Let $D$ be a PID. Show that $d\in D$ is a least common multiple of $a$ and $b$ iff $(a)\cap(b)=(d)$.

Question

Question: Let $D$ be a PID. Show that $d\in D$ is a least common multiple of $a$ and $b$ iff $(a)\cap(b)=(d)$.

Attempt/Thoughts: First, let's define a least common multiple: Suppose $a,b,c,d\in D$. $c$ is a least common multiple of $a$ and $b$ if $a\mid c$ and $b\mid c$, and if $a\mid d$ and $b\mid d$ then $c\mid d$.
Next, in ideals, $a\mid b\iff b=ua\iff b\in(a)\iff (b)\subseteq(a)$.

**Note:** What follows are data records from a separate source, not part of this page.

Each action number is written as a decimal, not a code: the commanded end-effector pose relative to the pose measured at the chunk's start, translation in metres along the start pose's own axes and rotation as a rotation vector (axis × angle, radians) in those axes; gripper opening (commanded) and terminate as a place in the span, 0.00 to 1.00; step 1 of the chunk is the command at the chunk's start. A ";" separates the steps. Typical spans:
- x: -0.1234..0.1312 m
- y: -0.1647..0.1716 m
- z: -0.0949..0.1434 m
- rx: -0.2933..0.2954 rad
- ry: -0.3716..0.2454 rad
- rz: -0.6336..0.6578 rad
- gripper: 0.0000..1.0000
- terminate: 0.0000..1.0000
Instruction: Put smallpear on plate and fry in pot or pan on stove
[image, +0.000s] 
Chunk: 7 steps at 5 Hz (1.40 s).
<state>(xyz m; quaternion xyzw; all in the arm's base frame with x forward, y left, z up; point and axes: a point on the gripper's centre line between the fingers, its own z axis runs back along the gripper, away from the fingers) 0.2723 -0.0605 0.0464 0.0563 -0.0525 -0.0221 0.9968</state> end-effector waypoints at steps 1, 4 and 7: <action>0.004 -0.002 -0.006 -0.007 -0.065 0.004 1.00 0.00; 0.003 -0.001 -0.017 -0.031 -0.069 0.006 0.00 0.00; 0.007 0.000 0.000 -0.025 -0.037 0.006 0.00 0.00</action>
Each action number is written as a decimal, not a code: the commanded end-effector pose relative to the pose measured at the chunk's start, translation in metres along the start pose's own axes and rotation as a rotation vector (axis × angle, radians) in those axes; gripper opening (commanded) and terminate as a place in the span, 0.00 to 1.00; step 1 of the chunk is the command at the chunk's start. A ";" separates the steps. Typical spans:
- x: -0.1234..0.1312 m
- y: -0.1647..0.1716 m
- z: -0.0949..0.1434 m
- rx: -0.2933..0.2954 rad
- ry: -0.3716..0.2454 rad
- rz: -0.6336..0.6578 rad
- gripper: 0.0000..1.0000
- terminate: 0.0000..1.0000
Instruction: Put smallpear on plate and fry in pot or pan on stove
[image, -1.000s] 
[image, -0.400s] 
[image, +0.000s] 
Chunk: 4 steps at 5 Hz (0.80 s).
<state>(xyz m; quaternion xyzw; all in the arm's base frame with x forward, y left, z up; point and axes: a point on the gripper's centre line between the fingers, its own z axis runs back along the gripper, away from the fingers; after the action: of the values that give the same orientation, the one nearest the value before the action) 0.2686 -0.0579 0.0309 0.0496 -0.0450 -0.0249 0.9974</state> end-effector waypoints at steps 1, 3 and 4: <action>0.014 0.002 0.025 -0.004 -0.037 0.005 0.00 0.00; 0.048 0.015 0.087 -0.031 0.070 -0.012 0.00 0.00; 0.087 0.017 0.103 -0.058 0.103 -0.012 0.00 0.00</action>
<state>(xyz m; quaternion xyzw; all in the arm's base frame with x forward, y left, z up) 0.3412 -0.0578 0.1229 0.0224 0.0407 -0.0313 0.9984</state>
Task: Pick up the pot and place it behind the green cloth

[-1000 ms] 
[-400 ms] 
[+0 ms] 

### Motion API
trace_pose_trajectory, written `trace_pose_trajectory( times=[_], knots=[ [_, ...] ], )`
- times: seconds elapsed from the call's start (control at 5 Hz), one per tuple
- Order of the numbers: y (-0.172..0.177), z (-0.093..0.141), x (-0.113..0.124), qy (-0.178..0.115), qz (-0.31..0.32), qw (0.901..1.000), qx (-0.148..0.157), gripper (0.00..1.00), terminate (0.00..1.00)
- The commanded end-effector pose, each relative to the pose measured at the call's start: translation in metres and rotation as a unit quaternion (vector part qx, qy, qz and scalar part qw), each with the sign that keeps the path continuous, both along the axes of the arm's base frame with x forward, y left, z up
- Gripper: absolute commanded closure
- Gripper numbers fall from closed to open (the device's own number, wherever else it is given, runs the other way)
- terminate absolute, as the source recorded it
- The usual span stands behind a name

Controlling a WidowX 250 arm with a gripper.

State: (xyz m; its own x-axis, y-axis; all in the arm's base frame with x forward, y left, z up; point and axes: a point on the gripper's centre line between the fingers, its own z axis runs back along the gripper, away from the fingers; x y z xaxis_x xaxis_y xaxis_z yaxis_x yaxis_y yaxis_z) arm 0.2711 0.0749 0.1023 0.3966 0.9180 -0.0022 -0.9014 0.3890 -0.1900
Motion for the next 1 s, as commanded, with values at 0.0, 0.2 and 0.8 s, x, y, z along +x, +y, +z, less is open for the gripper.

For the forward direction, let $d\in D$ be a LCM of $a$ and $b$. Then $a|d$ and $b|d$ thus $(d)\subseteq (a)$ and $(d)\subseteq (b)$, so $(d)\subseteq (a)\cap(b)$. $\textbf{but how do I show $(a)\cap(b)\subseteq (d)$?}$

For the backward direction, suppose $(a)\cap(b)=(d)$. Then, $(d)\subseteq (a)$ and $(d)\subseteq (b)$. So, $b\mid d$ and $b\mid a$. If there exists a $c\in D$ such that $a\mid c$ and $b\mid c$, then $c\in (a)\cap(b)$, $\textbf{but can I then just say that $d\mid c$ and be done?}$

Answer 1

$\textbf{but how do I show $(a)\cap(b)\subseteq (d)$?}$

To show that $(a)\cap (b) \subseteq (d)$, suppose $x\in (a)\cap (b)$. Then $a\mid x$ and $b\mid x$, hence $d\mid x$ by definition of $d$. Thus $x\in (d)$, as desired.

If there exists a $c\in D$ such that $a|c$ and $b|c$, then $c\in (a)\cap(b)$,$\textbf{but can I then just say that $d|c$ and be done?}$

You should first note that $c\in (d)$ because $(a)\cap (b) = (d)$. Then, claim $d\mid c$ from the fact that $c\in (d)$.